TASK GOAL => The line containing "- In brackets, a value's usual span" marks the end: quote every line from the start of the records below through it, word for word.

[Records drawn from a dataset]
☆ ☆ ☆
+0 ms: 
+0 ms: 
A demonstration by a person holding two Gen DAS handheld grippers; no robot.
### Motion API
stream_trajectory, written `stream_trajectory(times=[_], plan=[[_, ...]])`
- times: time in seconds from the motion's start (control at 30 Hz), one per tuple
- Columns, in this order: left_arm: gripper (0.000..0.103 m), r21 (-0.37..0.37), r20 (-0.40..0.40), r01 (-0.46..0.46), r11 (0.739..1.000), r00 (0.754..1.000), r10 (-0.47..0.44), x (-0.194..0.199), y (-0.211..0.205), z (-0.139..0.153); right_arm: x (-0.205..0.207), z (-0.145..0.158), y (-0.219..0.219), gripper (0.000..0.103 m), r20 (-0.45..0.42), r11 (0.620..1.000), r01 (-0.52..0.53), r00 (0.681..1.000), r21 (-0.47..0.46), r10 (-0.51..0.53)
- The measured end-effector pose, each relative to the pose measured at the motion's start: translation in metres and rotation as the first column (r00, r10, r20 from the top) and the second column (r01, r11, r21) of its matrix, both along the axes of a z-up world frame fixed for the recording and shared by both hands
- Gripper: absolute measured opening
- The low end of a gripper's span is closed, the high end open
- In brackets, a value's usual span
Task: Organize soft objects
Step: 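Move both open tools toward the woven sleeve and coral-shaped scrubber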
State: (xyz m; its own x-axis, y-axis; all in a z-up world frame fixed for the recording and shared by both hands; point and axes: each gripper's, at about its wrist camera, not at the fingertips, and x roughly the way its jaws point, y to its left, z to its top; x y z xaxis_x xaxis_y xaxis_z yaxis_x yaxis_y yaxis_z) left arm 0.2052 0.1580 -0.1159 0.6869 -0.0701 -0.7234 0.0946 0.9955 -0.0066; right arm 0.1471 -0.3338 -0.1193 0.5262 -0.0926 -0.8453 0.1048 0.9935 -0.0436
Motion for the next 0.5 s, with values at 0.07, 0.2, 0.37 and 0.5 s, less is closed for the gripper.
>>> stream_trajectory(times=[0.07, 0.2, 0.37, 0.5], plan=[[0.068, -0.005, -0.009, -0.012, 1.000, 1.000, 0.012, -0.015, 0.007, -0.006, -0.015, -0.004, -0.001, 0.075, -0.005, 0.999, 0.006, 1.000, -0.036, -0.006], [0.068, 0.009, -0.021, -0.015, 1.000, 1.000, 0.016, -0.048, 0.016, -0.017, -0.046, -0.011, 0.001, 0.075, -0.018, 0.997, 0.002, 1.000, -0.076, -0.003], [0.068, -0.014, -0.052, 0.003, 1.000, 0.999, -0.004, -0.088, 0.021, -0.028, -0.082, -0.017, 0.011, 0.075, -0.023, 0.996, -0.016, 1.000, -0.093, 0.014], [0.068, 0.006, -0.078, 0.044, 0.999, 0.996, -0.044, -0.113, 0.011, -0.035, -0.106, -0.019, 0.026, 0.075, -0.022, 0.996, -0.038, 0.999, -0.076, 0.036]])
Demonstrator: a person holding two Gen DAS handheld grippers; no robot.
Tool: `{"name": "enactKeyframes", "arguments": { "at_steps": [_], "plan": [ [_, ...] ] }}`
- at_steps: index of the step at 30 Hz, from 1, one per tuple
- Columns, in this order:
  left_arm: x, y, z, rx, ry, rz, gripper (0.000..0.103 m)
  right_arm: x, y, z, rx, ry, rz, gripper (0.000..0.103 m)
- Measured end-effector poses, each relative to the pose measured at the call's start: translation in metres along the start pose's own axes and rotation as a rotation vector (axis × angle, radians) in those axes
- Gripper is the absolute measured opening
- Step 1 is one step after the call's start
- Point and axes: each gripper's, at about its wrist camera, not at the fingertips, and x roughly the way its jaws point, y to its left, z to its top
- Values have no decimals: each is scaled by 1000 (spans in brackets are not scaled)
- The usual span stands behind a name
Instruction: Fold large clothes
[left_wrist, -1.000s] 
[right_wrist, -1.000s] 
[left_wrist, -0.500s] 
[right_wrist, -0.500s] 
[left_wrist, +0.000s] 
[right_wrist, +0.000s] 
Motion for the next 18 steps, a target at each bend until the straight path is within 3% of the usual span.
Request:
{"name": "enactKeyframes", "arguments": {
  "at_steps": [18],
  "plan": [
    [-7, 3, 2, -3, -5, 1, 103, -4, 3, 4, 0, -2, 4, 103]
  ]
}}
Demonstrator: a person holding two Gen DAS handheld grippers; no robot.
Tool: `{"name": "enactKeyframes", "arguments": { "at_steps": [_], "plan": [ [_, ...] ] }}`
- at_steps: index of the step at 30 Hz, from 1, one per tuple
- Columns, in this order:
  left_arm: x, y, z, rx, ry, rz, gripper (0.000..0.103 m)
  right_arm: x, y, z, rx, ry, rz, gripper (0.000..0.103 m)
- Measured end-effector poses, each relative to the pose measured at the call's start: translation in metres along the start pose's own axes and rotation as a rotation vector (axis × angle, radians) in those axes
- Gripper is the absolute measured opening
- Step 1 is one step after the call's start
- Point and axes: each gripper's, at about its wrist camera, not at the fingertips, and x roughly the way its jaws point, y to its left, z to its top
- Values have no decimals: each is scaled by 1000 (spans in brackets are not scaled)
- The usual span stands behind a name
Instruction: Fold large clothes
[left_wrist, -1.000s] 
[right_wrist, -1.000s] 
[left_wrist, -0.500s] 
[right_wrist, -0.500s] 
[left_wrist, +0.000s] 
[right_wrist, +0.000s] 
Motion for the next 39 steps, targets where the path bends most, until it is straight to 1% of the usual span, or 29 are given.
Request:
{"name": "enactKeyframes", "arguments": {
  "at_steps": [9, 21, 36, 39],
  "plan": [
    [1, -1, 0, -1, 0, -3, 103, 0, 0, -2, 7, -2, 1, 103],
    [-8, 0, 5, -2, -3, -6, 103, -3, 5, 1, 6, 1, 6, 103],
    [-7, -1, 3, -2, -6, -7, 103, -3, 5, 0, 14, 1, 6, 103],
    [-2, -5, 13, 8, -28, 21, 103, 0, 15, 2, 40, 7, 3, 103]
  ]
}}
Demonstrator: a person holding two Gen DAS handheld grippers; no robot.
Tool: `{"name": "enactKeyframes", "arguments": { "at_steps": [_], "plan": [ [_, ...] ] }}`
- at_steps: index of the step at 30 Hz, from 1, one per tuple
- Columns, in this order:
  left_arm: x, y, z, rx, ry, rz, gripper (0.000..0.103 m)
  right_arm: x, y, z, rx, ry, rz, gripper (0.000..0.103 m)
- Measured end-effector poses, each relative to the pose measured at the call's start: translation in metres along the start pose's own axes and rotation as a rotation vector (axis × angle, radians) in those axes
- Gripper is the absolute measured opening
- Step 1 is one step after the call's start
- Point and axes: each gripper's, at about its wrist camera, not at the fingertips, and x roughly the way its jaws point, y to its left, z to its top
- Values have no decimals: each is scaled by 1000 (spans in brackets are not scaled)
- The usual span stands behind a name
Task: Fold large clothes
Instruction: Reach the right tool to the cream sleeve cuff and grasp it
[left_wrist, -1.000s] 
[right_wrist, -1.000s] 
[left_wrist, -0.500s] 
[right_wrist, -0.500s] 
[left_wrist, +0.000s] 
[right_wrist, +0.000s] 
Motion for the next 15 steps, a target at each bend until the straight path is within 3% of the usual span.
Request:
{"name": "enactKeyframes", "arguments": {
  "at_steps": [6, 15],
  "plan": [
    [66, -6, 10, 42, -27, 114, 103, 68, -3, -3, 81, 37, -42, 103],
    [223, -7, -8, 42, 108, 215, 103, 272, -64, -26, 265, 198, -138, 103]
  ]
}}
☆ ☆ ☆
RESPONSE FOR THIS EXERCISE =>
+0 ms: 
+0 ms: 
A demonstration by a person holding two Gen DAS handheld grippers; no robot.
### Motion API
stream_trajectory, written `stream_trajectory(times=[_], plan=[[_, ...]])`
- times: time in seconds from the motion's start (control at 30 Hz), one per tuple
- Columns, in this order: left_arm: gripper (0.000..0.103 m), r21 (-0.37..0.37), r20 (-0.40..0.40), r01 (-0.46..0.46), r11 (0.739..1.000), r00 (0.754..1.000), r10 (-0.47..0.44), x (-0.194..0.199), y (-0.211..0.205), z (-0.139..0.153); right_arm: x (-0.205..0.207), z (-0.145..0.158), y (-0.219..0.219), gripper (0.000..0.103 m), r20 (-0.45..0.42), r11 (0.620..1.000), r01 (-0.52..0.53), r00 (0.681..1.000), r21 (-0.47..0.46), r10 (-0.51..0.53)
- The measured end-effector pose, each relative to the pose measured at the motion's start: translation in metres and rotation as the first column (r00, r10, r20 from the top) and the second column (r01, r11, r21) of its matrix, both along the axes of a z-up world frame fixed for the recording and shared by both hands
- Gripper: absolute measured opening
- The low end of a gripper's span is closed, the high end open
- In brackets, a value's usual span

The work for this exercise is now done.